Não quis ser rude com o Arqueiro Verde. Pelo menos, não era a minha intenção. Mas o incidente com Fausto não me deixou com um bom humor. Como representante do Parlamento das Rochas, eu me tornei mais do que um mero mortal. Por esse motivo, eu acabei me esquecendo das vicissitudes da condição humana. Fausto me mostrou que ainda sou vulnerável e que a morte ainda é uma possibilidade para mim. Agora ele é problema da Poderosa. Fausto irritou as pessoas erradas. Teria sido mais simples pedir a nossa ajuda, mas o bruxo insolente tinha de nos atacar. Perdemos um tempo precioso com Fausto. Tempo que poderia ter sido gasto para evitar os desastres iminentes. Pensando nisso, eu me coloquei a disposição da Poderosa. Considerando os problemas que estamos acumulando, era um bom momento para somar esforços.

- Poderosa, eu estava pensando em ir para Fawcett. Tem algo naquela cidade perturbando a estabilidade da natureza. Sinto a desordem através do meu elo com a Terra. Mas se precisar da minha colaboração... ...ficarei do seu lado.
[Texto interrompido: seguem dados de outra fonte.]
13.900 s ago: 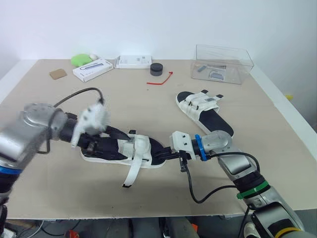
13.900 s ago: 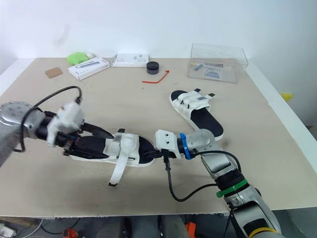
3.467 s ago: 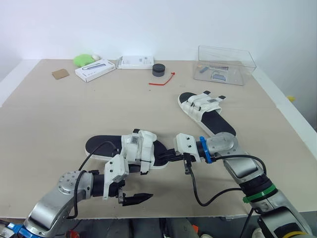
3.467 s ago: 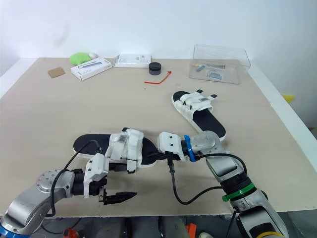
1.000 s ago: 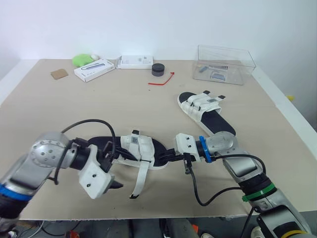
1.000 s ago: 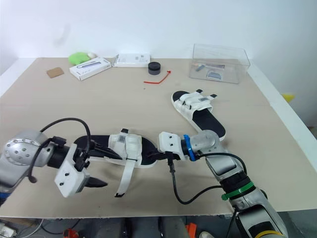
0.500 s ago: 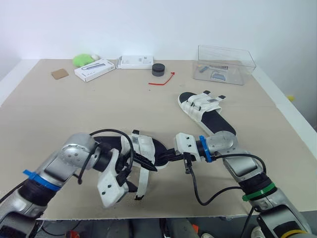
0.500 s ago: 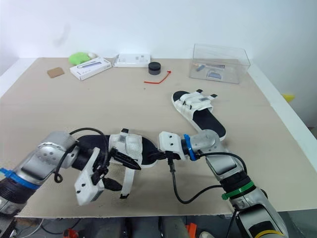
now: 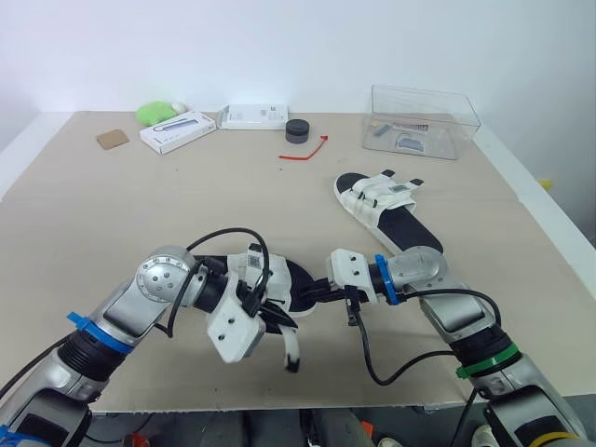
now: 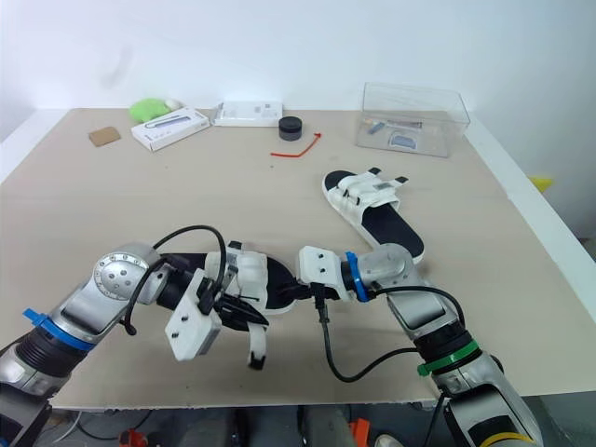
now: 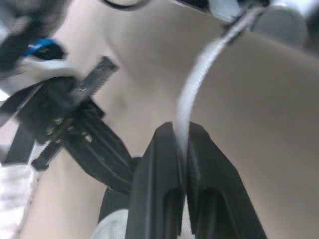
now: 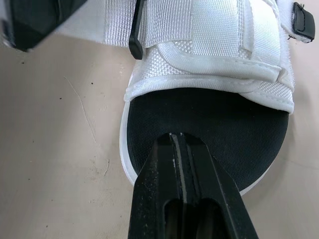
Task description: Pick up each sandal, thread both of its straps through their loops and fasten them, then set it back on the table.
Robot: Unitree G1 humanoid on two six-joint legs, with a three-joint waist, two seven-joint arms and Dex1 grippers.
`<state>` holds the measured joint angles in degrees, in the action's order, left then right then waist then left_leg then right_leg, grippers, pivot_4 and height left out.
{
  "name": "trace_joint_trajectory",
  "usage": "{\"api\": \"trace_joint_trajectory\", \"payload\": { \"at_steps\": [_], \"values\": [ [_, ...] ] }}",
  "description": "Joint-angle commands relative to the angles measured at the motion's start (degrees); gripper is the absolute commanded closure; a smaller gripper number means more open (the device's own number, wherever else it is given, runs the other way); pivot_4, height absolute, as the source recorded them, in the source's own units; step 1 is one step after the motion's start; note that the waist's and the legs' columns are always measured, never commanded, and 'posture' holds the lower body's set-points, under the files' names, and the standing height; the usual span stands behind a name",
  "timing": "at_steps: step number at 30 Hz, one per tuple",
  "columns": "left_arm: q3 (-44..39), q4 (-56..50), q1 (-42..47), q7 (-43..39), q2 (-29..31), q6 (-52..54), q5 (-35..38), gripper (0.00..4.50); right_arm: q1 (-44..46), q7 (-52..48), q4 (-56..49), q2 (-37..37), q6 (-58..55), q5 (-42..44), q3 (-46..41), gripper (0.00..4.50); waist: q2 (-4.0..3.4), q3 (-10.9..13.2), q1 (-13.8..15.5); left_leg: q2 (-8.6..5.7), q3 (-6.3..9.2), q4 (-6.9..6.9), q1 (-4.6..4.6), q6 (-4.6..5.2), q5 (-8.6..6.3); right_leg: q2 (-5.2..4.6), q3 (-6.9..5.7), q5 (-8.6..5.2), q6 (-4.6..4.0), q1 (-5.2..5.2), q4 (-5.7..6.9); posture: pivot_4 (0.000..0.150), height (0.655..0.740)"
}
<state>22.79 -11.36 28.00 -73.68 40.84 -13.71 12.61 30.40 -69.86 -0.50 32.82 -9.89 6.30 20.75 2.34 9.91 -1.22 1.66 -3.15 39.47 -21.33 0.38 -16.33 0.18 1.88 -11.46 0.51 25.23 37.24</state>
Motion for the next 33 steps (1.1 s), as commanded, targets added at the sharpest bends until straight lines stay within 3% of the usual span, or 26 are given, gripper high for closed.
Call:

A causa da Poderosa tem a minha adesão, mas um embate com a equipe da Mulher-Maravilha só transformaria o meu pesadelo em realidade. Eu julguei que seria possível encontrar uma solução pacífica para resolver as divergências ideológicas entre os membros da Liga da Justiça. Mas a Mulher-Maravilha fechou as portas para qualquer tentativa de diálogo quando reuniu a Justiça Extrema, um grupo dissidente da Liga. Para piorar, ela enviou Fausto aqui para reaver o cadáver de Grundy e comprometer as defesas do satélite. Se ela tomou tal decisão, é porque deixou de nos ver como aliados, o que não é uma boa notícia. Eu gostaria de saber o que Poderosa está tencionando fazer a respeito. Ela adiou sua decisão final para assistir a mensagem que o Gladiador Dourado deixou para ela.
A mensagem do Gladiador Dourado era na verdade uma despedida. Vejo que julguei mal o Gladiador Dourado. Anteriormente, eu não considerava o Gladiador Dourado um herói digno de figurar entre os membros da Liga da Justiça. Mas ele provou que eu estava errado. Ele está disposto a sacrificar a própria existência para corrigir as falhas na linha do tempo. Eu espero que o sacrifício dele inspire a Poderosa e que ela tenha sabedoria para encontrar uma alternativa que não envolva a guerra.